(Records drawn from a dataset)
——

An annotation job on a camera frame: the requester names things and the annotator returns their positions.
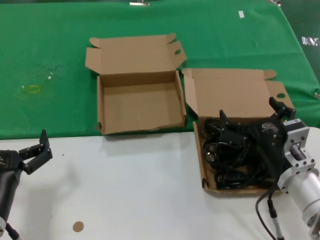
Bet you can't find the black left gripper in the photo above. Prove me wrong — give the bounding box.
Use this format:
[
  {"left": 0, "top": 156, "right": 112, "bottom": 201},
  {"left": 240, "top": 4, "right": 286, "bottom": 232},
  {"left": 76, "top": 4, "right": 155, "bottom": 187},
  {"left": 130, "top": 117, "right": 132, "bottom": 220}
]
[{"left": 0, "top": 129, "right": 54, "bottom": 221}]

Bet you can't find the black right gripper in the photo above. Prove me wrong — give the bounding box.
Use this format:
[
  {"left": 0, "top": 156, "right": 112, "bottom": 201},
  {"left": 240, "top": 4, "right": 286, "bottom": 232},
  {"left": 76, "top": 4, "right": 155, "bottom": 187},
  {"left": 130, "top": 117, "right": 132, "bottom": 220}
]
[{"left": 218, "top": 96, "right": 297, "bottom": 181}]

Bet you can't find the open cardboard box torn corner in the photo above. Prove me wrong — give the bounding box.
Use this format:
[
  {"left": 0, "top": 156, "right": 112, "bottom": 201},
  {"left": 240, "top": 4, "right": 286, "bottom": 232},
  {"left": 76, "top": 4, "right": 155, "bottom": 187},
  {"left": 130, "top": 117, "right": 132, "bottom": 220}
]
[{"left": 181, "top": 67, "right": 296, "bottom": 199}]

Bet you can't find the shallow open cardboard box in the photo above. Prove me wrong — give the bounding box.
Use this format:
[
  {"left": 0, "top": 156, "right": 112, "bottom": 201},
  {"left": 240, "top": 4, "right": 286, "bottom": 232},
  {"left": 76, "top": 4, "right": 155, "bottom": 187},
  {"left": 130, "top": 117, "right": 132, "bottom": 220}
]
[{"left": 84, "top": 32, "right": 188, "bottom": 136}]

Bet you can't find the round brown cardboard disc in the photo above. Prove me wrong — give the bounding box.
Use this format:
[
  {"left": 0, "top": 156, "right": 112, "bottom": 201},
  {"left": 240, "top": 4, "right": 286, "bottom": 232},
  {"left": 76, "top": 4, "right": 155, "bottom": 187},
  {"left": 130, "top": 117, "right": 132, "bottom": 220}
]
[{"left": 72, "top": 221, "right": 85, "bottom": 233}]

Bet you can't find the crumpled silver foil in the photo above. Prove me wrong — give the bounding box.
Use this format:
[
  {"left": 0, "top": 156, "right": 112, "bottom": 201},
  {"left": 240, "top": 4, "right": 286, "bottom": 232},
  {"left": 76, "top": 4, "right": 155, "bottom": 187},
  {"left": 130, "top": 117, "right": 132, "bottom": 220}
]
[{"left": 301, "top": 36, "right": 320, "bottom": 47}]

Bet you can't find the green table cloth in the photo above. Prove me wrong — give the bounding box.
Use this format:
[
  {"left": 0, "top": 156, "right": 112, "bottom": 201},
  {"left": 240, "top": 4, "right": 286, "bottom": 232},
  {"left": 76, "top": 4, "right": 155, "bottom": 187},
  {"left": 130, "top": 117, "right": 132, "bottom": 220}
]
[{"left": 0, "top": 1, "right": 320, "bottom": 141}]

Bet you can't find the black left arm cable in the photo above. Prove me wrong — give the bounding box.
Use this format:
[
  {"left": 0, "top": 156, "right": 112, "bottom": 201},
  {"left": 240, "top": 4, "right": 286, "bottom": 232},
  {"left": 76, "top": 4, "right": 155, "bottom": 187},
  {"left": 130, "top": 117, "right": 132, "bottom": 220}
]
[{"left": 4, "top": 222, "right": 21, "bottom": 240}]

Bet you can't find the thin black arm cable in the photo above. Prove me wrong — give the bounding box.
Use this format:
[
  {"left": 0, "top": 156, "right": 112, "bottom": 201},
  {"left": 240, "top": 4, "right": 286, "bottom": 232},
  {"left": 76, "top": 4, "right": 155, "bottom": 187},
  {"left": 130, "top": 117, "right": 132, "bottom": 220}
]
[{"left": 254, "top": 184, "right": 279, "bottom": 240}]

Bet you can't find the black cable with silver connector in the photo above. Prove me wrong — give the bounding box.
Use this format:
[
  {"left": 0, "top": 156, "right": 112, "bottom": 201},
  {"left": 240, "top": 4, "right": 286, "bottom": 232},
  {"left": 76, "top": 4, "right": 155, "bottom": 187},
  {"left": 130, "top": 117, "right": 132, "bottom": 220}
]
[{"left": 266, "top": 184, "right": 285, "bottom": 240}]

——

YOUR TASK
Extract all lines from the data in which "gripper" is found.

SOLUTION TO THE EXERCISE
Bet you can't find the black left gripper in the photo above. Prove me wrong — give the bounding box.
Bet you can't find the black right gripper in the photo above. Prove me wrong — give the bounding box.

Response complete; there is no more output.